ROME, Jeudi 9 novembre 2006 (ZENIT.org) - “Réduire l’impact environnemental de l’effet de serre est une question de justice, parce que ce sont les pauvres les plus frappés par le phénomène”, affirment les leaders chrétiens dans un document envoyé à la Conférence sur les changements climatiques de Nairobi. Fides, l’agence vaticane, fait le point.

“Prions pour que les participants à la rencontre mondiale des ministres de l’environnement, qui se déroule du 6 au 17 novembre à Nairobi, au Kenya, un pays concerné par le changement climatique, trouvent le courage d’agir face à l’urgence », affirme une déclaration commune signée par la Caritas Internationalis et par l’union des églises protestantes, All Africa Conference of Churches (AACC). Le document a été adressé aux participants à la 12e Conférence sur les changements climatiques qui s’est déroulée dans la capitale du Kenya, Nairobi.

«Nous encourageons les chrétiens durant la période de la Conférence à adhérer à des initiatives telles que : des prières communes, le partage d’informations sur le climat et sur ses effets, s’agrégeant à d’autres organisations pour la protection et la conservation de l’environnement et pour la sensibilisation sur les dangers des émissions d’anhydride carbonique, et appuyant les politiques nationales et internationales destinées à freiner ces émissions », continue la déclaration.

L’Afrique, qui contribue dans une mesure modeste à la production d’anhydride carbonique, a enregistré au cours des 100 dernières années une augmentation moyenne de la température de 0,5 degrés centigrades. Dans le document, on note que « la température s’est accrue d’une façon plus importante dans certaines zones, comme par exemple dans une partie du Kenya qui ces 20 dernières années a vu sa température augmenter de 3,5 degrés ».

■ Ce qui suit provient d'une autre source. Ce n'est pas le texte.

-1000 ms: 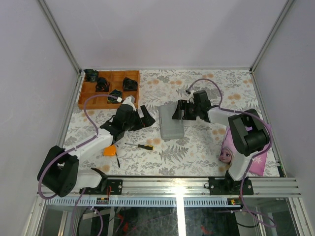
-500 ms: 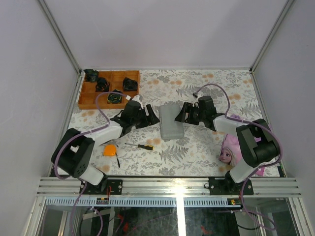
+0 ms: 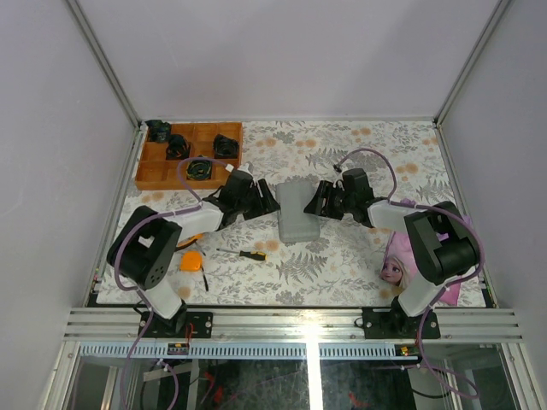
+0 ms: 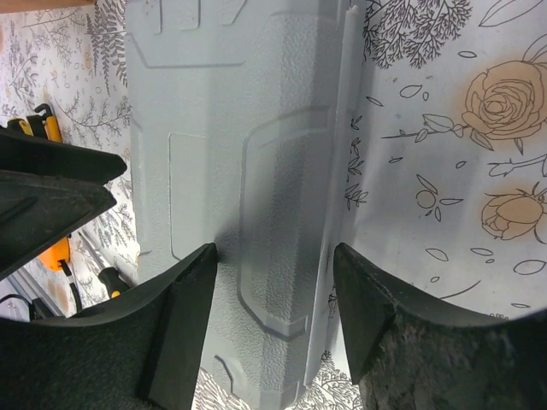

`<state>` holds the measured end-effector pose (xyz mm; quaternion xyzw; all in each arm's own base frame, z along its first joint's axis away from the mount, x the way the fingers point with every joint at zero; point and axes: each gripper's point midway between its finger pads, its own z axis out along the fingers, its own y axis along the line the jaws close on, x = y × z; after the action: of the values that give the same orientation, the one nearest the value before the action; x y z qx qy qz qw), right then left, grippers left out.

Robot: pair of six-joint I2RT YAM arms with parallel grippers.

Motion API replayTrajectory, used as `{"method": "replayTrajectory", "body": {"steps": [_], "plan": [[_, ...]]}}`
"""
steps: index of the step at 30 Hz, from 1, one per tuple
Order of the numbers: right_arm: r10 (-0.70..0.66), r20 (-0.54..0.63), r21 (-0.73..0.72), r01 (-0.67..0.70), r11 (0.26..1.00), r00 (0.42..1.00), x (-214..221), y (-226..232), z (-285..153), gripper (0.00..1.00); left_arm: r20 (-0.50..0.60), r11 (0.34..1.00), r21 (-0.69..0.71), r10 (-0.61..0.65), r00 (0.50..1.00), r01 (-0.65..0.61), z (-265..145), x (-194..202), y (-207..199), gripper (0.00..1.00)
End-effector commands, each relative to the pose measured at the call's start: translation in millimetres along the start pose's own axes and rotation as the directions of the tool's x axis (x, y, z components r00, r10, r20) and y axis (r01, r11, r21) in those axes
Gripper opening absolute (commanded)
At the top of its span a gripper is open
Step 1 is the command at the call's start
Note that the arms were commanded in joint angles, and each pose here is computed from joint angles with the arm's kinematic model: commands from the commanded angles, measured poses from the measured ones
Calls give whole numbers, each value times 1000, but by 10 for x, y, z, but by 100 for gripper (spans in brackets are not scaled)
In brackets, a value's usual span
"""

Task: Sort the tools into containers
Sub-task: Open the storage box at the center of the board.

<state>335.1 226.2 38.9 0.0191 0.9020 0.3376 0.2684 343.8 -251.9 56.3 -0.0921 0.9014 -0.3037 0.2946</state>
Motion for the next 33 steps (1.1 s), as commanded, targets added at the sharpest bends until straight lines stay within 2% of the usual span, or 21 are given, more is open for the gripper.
{"method": "replayTrajectory", "body": {"steps": [1, 12, 33], "plan": [[-10, 3, 29, 10, 1000, 1000, -18, -50, 34, 62, 65, 1000, 5, -2, 998, 2, 80, -221, -84, 58], [-9, -8, 37, 10, 999, 1000, -18, -63, 52, 60, 53, 1000, -25, -3, 999, 4, 169, -213, -28, 43], [-11, -42, 48, 13, 999, 999, 55, -112, 74, 60, 18, 999, 38, 28, 999, -29, 224, -98, -165, 43]]}}
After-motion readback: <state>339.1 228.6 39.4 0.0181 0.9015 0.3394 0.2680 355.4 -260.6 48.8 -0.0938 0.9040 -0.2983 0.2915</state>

Selon les représentants chrétiens, les changements climatiques augmentent la pauvreté et réduisent les moyens de subsistance de la majorité des populations africaines. La réduction progressive des glaciers du Mont Kenya et du Kilimandjaro, par exemple, a un impact négatif sur le cycle de la pluie en Afrique Orientale.

« La neige, qui a un moment a été une caractéristique permanente de ces montagnes, a disparu », affirme la déclaration des représentants religieux chrétiens qui citent les conclusions de plusieurs études selon lesquelles, si la température moyenne de la terre croit de plus de deux degrés, il y aura de nouvelles extinctions d’espèces et une augmentation supplémentaire de la faim et du manque d’eau. Se rappelant les valeurs chrétiennes, les rédacteurs du document concluent « nous croyons qu’au début, la gestion de la terre nous a été donnée par Dieu, mais nous croyons aussi que la bonne nouvelle pour les pauvres du monde est enracinée dans la justice ».

Selon un rapport de l’Institut International de Recherche sur le bétail, intitulé « Cartographie de la vulnérabilité et de la pauvreté en Afrique », les zones les plus vulnérables aux changements climatiques dans les 50 prochaines années correspondent aux régions où vivent les populations les plus pauvres de l’Afrique : Burundi et Rwanda, une bonne partie de l’Ethiopie, de l’Erythrée, le Sud-Ouest du Niger et le Sud du Tchad. Mais selon le rapport c’est toute l’Afrique qui est vulnérable aux changements provoqués par l’augmentation des températures. Déjà maintenant on note des cas de malaria dans des zones où avant il n’y en avait pas, comme certaines zones montagneuses du Kenya, où, de 1997 à aujourd’hui, on enregistre une augmentation des hospitalisations causées par la malaria de 250%.

Fides rappelle que les délégués réunis au Kenya sous l’égide des Nations Unies sont appelés à réfléchir sur l’avenir du traité de Kyoto de 1997, pour la limitation des émissions responsables de l’effet de serre, qui expirera en 2012. Les 6.000 délégués examinent les plus récentes découvertes scientifiques et se confrontent sur les nouvelles stratégies possibles à adopter pour réduire les émissions de polluants dans l’atmosphère.